• [TASK TO CARRY OUT]
Search the records for the string "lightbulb" and return each line that has it.

Extracted records
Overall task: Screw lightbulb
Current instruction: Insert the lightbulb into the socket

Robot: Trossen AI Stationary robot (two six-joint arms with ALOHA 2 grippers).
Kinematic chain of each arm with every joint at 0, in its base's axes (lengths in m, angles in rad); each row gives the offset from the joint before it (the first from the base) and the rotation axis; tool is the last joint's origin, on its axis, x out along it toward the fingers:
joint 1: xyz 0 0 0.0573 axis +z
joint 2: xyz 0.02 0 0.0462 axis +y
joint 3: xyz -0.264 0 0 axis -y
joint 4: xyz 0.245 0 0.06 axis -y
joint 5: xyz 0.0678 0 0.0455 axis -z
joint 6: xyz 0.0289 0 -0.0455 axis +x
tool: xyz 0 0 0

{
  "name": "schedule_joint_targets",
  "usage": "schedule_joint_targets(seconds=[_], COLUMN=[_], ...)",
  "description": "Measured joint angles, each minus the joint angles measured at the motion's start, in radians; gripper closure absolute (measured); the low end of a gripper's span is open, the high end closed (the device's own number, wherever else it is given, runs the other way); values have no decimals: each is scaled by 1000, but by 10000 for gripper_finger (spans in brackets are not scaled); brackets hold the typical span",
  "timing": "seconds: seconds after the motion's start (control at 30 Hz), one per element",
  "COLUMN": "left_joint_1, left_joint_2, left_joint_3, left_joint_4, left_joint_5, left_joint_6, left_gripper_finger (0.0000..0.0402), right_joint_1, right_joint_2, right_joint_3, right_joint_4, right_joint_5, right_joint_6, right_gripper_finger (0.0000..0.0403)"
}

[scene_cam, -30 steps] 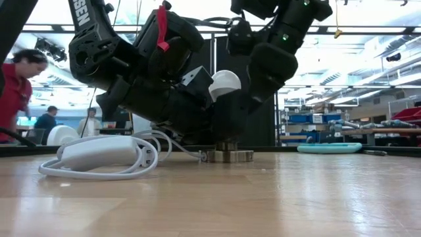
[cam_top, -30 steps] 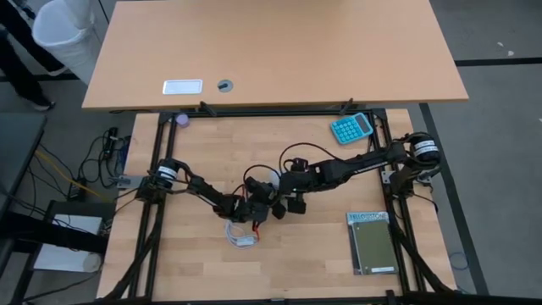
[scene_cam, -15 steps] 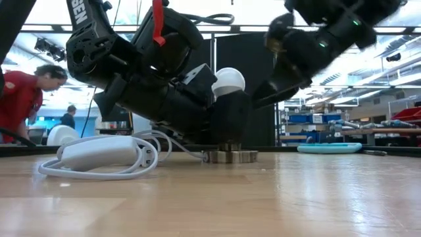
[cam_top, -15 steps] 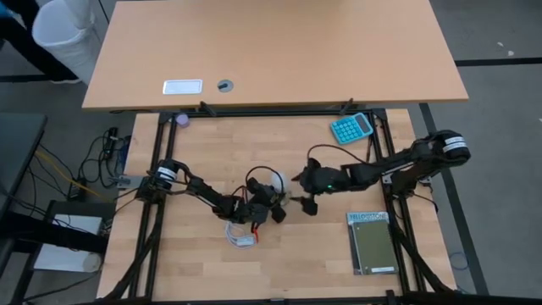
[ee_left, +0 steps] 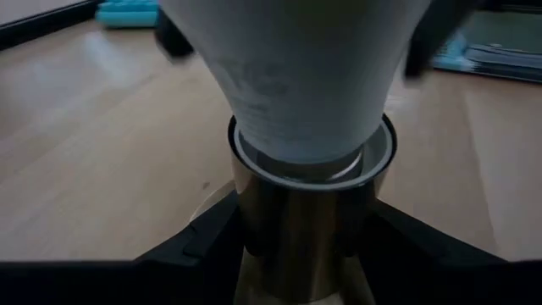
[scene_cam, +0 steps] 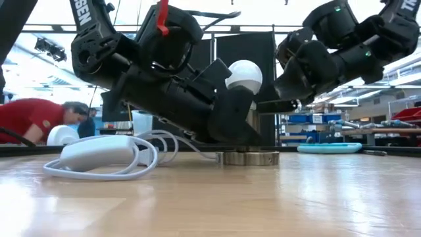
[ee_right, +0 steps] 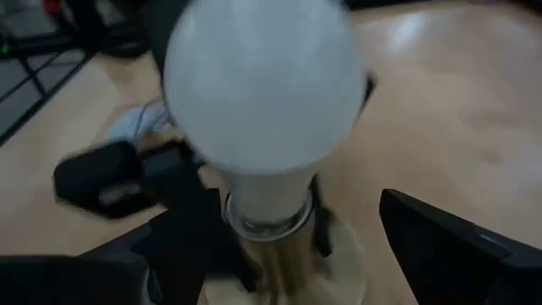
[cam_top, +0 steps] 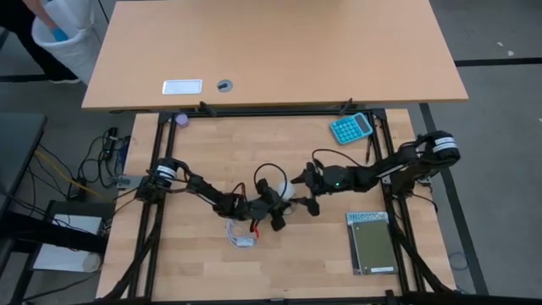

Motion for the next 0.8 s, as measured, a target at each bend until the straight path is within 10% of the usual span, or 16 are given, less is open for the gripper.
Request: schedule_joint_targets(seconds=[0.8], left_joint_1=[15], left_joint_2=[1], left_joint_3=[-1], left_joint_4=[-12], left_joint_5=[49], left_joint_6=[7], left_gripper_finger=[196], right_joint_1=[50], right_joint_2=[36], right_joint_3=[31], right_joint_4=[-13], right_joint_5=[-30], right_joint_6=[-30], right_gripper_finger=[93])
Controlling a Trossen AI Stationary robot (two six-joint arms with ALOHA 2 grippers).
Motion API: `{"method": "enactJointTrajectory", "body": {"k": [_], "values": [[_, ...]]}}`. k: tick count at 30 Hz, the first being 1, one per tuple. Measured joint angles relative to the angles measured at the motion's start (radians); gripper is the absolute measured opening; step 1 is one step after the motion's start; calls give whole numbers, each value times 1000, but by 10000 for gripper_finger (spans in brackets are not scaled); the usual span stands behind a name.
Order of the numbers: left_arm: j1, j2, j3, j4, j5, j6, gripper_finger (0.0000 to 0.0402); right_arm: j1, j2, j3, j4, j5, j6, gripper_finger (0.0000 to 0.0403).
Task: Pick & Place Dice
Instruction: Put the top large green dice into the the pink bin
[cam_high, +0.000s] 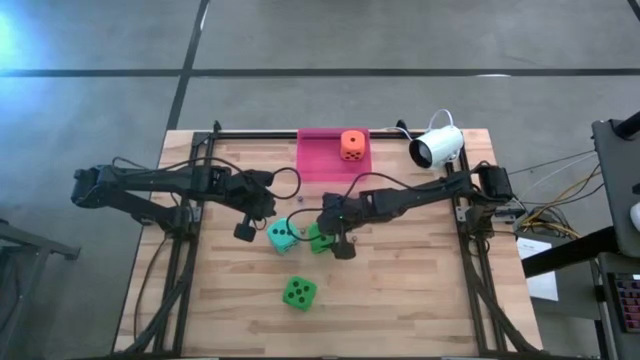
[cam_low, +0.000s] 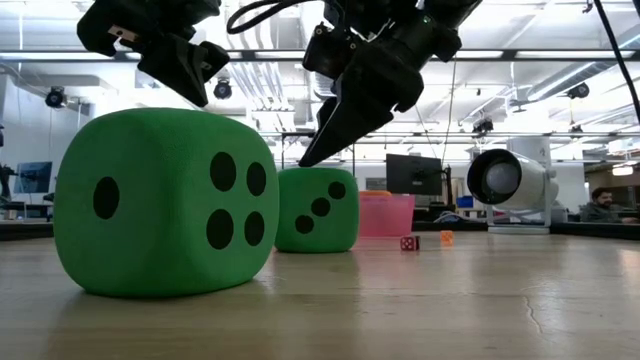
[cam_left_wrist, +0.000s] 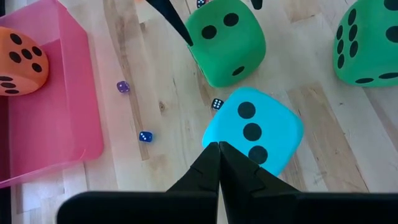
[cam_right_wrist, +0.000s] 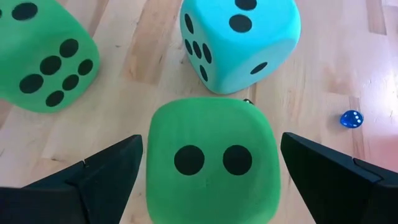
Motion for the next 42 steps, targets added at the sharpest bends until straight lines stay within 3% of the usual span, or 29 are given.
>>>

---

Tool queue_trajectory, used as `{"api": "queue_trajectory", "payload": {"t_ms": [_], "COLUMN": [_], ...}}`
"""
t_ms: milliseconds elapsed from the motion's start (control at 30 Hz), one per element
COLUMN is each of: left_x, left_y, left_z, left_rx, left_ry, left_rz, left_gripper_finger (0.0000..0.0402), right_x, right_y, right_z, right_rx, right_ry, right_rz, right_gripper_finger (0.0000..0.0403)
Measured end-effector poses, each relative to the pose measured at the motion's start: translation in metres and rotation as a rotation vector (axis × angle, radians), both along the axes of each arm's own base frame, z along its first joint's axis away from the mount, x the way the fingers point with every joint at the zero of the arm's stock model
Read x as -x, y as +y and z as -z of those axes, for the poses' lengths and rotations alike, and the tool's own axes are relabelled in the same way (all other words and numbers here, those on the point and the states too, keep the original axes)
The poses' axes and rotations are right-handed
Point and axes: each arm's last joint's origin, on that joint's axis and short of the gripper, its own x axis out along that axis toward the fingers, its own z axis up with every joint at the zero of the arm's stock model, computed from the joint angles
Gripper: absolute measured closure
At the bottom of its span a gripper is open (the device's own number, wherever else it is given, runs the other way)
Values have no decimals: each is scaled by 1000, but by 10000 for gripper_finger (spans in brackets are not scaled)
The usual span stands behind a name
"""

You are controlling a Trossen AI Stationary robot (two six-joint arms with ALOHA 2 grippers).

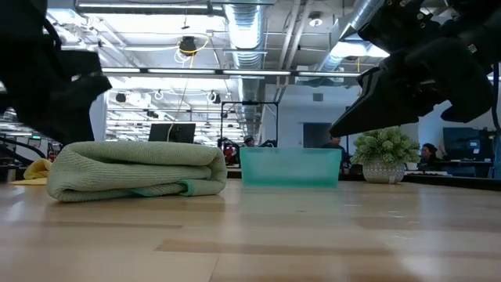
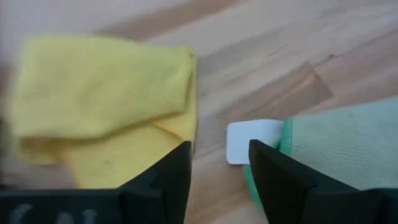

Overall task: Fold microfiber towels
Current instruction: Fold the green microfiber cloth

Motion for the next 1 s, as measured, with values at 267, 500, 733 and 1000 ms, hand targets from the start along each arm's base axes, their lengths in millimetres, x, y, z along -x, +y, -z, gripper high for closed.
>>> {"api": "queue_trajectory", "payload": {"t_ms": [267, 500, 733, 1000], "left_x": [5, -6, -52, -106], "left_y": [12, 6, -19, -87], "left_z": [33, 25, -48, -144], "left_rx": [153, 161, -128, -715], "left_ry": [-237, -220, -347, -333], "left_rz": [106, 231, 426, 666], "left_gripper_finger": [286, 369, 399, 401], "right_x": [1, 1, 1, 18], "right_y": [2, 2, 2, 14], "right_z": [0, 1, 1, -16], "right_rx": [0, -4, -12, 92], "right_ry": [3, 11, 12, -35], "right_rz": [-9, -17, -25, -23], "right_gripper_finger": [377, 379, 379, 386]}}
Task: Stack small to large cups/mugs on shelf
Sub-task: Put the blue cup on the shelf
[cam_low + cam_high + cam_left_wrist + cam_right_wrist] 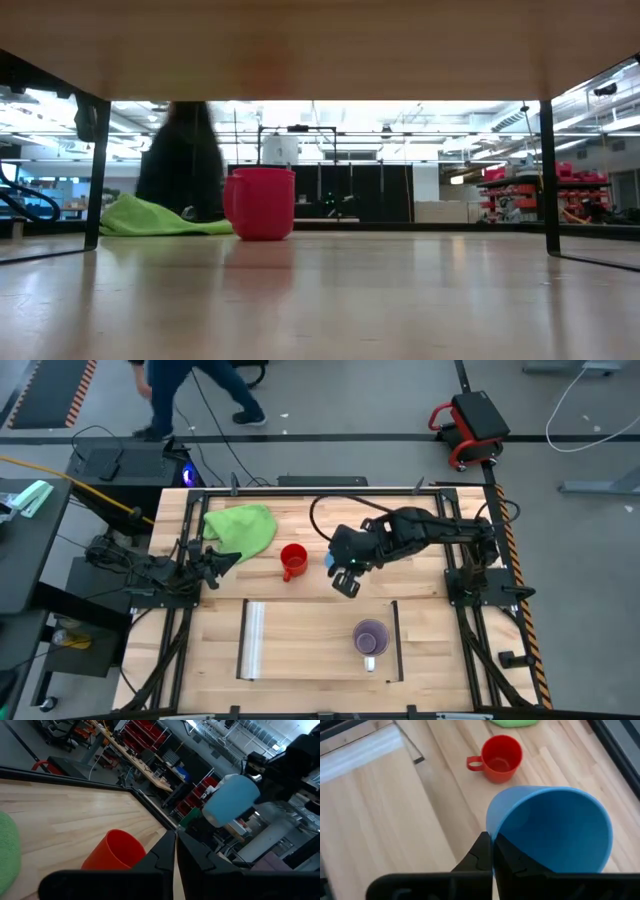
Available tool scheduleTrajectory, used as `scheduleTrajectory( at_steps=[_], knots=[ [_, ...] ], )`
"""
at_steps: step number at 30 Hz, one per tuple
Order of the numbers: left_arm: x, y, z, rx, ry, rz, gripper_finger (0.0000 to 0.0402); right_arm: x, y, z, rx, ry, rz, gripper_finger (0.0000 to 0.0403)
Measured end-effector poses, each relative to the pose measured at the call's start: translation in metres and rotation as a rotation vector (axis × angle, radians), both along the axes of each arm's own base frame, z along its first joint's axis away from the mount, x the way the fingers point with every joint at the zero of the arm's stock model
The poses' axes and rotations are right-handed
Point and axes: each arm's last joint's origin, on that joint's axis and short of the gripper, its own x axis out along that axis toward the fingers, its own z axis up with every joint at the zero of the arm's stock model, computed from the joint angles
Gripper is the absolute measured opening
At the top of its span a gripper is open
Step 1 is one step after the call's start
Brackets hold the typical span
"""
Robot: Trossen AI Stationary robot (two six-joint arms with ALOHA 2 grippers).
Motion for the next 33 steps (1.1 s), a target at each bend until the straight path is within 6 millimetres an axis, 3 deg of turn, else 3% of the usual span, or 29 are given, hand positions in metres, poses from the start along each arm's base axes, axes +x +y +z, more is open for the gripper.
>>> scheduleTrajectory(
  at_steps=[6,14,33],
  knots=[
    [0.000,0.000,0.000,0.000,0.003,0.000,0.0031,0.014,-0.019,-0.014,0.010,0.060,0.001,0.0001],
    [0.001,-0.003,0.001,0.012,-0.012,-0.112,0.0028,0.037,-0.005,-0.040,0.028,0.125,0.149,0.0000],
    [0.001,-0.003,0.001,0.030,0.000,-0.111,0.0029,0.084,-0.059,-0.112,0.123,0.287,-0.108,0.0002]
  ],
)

• [EXPECTED ANSWER]
Overall task: Screw lightbulb
Current instruction: Insert the lightbulb into the socket

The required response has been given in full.